┌──

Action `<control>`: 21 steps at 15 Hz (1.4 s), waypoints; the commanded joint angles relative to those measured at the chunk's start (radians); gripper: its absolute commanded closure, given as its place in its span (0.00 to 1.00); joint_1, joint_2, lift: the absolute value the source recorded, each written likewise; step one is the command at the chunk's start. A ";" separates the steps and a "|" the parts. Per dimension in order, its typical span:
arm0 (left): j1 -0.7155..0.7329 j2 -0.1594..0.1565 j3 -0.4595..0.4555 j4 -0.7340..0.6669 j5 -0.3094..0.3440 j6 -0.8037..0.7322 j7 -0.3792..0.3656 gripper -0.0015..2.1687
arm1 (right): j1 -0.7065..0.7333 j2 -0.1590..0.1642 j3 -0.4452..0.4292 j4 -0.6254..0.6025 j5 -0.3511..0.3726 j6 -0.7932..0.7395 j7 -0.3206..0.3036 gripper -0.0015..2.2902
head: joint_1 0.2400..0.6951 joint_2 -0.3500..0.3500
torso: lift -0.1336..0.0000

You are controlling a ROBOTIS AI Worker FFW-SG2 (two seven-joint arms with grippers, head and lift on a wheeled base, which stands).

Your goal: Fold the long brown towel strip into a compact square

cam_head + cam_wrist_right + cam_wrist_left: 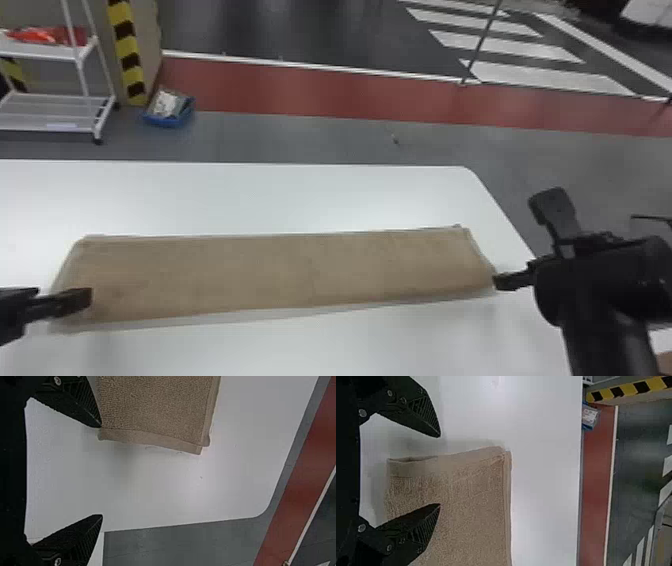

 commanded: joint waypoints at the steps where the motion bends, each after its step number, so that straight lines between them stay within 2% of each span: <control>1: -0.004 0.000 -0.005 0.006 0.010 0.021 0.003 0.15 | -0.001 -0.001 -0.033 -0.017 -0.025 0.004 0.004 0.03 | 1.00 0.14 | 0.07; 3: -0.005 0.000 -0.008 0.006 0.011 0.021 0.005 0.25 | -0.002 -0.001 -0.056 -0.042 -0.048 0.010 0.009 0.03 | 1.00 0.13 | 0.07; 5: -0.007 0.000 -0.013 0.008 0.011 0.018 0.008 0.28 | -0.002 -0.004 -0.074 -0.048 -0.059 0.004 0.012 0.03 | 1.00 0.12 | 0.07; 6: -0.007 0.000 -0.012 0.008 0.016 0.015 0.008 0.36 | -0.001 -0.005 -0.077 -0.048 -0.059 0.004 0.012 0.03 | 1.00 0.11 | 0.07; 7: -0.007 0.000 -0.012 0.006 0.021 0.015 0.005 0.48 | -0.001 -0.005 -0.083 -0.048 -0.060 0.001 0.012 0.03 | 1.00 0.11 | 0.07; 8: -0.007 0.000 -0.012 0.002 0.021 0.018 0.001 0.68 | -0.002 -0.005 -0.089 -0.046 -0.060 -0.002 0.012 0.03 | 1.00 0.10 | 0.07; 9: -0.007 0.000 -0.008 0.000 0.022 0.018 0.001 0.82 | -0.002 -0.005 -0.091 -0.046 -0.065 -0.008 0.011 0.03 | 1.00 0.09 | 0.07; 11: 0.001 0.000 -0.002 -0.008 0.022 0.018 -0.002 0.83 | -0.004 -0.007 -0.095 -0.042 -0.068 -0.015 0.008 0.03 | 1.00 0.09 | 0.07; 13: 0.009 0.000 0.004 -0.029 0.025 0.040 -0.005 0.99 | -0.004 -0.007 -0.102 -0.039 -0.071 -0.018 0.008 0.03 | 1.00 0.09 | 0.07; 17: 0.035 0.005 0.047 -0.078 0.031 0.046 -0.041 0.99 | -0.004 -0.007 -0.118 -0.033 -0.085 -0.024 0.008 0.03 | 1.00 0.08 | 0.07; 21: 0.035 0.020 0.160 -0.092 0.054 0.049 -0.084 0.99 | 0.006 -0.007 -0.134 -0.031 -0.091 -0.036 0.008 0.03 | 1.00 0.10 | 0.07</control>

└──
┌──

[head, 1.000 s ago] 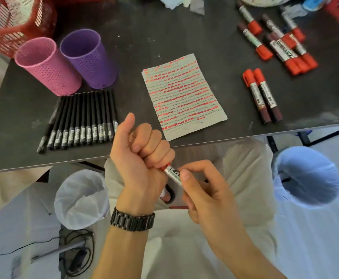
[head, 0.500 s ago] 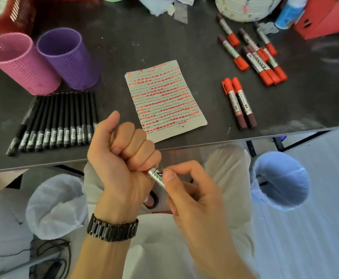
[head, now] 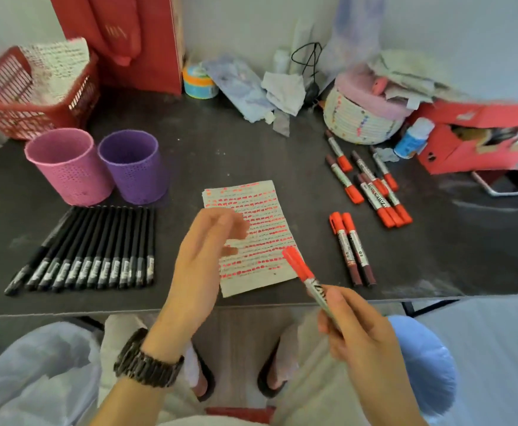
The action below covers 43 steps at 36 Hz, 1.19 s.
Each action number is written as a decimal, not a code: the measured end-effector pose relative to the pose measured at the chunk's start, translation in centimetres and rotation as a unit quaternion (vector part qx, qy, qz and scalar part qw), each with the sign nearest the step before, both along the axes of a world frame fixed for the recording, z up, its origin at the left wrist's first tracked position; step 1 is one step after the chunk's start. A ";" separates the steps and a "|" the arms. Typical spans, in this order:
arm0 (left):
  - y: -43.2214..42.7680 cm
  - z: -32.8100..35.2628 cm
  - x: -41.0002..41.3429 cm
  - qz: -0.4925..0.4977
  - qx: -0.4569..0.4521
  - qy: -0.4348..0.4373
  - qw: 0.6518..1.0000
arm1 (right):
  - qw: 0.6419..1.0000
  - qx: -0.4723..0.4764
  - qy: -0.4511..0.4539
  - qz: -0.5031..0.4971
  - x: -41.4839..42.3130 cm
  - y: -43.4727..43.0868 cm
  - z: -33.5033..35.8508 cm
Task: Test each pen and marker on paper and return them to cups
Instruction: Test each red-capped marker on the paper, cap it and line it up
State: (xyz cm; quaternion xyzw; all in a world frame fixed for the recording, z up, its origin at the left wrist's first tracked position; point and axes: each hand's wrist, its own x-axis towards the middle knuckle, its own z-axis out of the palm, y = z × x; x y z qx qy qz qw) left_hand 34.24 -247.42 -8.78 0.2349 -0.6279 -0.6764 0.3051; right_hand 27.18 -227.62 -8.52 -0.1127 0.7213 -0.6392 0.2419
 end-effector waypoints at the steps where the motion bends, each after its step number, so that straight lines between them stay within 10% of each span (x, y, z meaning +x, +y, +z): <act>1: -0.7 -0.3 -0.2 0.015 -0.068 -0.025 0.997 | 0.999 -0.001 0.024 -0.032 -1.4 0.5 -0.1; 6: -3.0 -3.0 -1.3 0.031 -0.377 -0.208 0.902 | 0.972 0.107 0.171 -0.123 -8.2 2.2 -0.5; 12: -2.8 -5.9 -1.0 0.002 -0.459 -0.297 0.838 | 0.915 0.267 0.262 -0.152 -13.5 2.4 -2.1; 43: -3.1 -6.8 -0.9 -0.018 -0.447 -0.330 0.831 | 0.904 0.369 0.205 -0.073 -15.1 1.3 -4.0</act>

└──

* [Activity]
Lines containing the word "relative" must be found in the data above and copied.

* [Response below]
Action `<control>`: 21 steps at 15 Hz (1.4 s), waypoints; the commanded joint angles relative to those measured at the chunk's start (radians); gripper: its absolute commanded closure, given as its place in its span (0.00 to 1.00); joint_1, joint_2, lift: the absolute value the source recorded, each written likewise; step one is the command at the chunk's start. A ";" separates the steps and a "|" the parts. Per dimension in order, its typical span:
Each action number is written as a decimal, not a code: the measured end-effector pose relative to the pose measured at the chunk's start, translation in centimetres and rotation as a unit quaternion (vector part qx, qy, qz and scalar part qw), each with the sign nearest the step before, both along the axes of a world frame fixed for the recording, z up, its origin at the left wrist's first tracked position; step 1 is one step after the chunk's start. A ";" separates the steps and a "|" the arms. Typical spans, in this order:

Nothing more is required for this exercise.